“…mitt’n in Himmi eini”

Story

Ludwig Hirsch: Noch einer, der so sehr fehlt in dieser Zeit. Noch einer, der eine große Affinität zum Tod hatte und das unausweichliche Ende in tröstende Poesie kleidete. „“Komm, großer schwarzer Vogel, jetzt wär’’s gerade günstig. Bitte, hol mich weg von da. Und dann fliagn ma aufi, mitten in Himmi eini, in a neiche Zeit, in a neiche Welt. Und i werd’ singen und lachen, i werd: ‚’Des gibt’s net’ schrei’n!‘ Weil i werd’ endlich kapier’n, worum sich alles dreht…“ „

Mehr als vierzig Jahre ist es her, dass Ludwig Hirsch, der damals am Anfang seiner großen Karriere als Liedermacher stand, diese Zeilen schrieb. Und genau zehn Jahre, dass er mit einem Sprung aus dem Spitalsfenster freiwillig seinem Leben ein Ende machte. Am 24. November 2011 war das. Vermutlich wollte er, der an Lungenkrebs erkrankt war, sich ein langes Leiden ersparen. „“Dass ein solcher die Welt an einem grauen Nebeltag verlässt, ist eine makabre Verknüpfung der Kunst mit dem Leben““, schrieb Bernhard Flieher in den Salzburger Nachrichten. „“Was bleibt, sind Lieder, die als nationales Kulturgut gelten müssen; Geschichten, die bei aller Stille nicht verhallen werden.““

Geschichten zu erzählen und dabei die Menschen zum Träumen, Staunen und Lächeln zu bringen, das war das, was Ludwig Hirsch wollte. „“Mehr kann ich in Wirklichkeit ja auch gar nicht“, sagte er mit kokettem Understatement. Seine dunkelgrauen Lieder gefielen mir auf Anhieb. Ich hörte sie zum ersten Mal im Wiener Konzerthaus, wo er mit dem Gitarristen Johnny M. Bertl auftrat. Im Herbst 1978 muss das gewesen sein.

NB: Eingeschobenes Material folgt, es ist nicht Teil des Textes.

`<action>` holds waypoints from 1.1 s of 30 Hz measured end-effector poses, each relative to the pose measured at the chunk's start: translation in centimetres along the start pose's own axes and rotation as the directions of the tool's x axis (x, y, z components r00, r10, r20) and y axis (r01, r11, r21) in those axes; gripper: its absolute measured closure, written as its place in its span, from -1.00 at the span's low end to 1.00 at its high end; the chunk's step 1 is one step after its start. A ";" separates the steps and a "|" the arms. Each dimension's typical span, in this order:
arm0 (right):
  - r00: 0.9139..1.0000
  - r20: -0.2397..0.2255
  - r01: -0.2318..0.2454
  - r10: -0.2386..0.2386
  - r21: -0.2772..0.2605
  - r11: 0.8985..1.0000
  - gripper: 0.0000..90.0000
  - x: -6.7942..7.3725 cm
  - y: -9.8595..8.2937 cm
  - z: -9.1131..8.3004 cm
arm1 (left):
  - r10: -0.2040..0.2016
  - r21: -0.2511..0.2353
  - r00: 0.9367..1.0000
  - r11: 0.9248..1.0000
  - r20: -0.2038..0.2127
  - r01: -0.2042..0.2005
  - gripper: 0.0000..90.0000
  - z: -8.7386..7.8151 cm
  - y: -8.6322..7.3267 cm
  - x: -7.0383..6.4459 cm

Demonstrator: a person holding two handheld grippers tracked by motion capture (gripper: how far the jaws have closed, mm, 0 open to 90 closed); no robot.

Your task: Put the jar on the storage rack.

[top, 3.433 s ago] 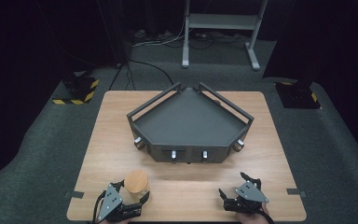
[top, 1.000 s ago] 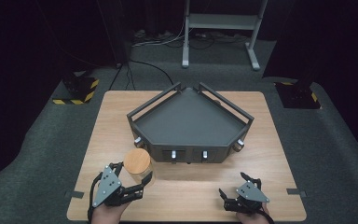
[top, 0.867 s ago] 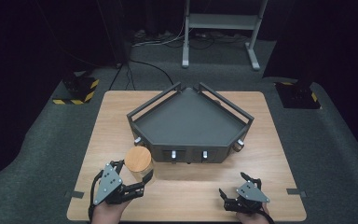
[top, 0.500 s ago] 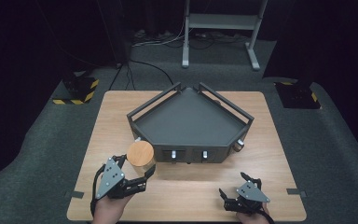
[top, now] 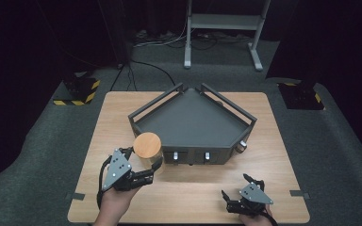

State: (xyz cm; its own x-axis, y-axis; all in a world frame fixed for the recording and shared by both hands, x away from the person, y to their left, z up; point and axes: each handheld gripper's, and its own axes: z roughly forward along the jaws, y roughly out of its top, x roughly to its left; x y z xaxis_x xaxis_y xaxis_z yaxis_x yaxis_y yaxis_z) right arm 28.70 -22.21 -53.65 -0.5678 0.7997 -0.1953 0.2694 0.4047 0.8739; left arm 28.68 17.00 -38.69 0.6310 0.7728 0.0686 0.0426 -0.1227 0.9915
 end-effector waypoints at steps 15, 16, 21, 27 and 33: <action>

Obwohl gebürtiger Steirer – er kam am 28. Februar 1946 in Hartberg zur Welt – verkörperte Hirsch, der in Wien-Leopoldstadt aufwuchs, die typische Wiener Seele. Ich mochte die Melancholie, den Hang zur Morbidität, den makabren Humor, natürlich auch die wunderbare Stimme und die Art, die Texte zu interpretieren. Das hatte er als Schauspieler gelernt. Es sollten viele Konzerte und LPs folgen mit zart-bitteren Liedern wie “Die Omama”, “I lieg am Ruckn”, “Geh, spuck den Schnuller aus” bis zu “Gel, du magst mi” , “Schutzengerl”und “Sternderlschauen”.

Kennengelernt habe ich den Hirscherl, so nannten ihn seine Freunde, im November 1979. Er gab sein erstes Konzert im Salzburger Kongresshaus, ich arbeitete als Journalistin. „“Ich will Liederanwalt sein, Sprachrohr für die sprachlose Minderheit. Aber nie mit dem erhobenen Zeigefinger. Ich blinzle mir selber über die Schulter““, erzählte er mir bei einem Interview im „“Podium““, dem damaligen Kult-Beisl in der Gstättengasse mit Sigi Eichinger als legendären Wirt’n. Als ich neulich die Konzertkritik in meinem Archiv suchte, fiel mir auch eine Autogrammkarte mit Widmung in die Hände: Für Claudia vom Engerlrupfer Ludwig (Die Schutzengerln und Sternderln hatten es ihm schon immer angetan.)

Und plötzlich wurde die Traurigkeit, die sich in meinem Herzen breitgemacht hatte, ein bisschen kleiner.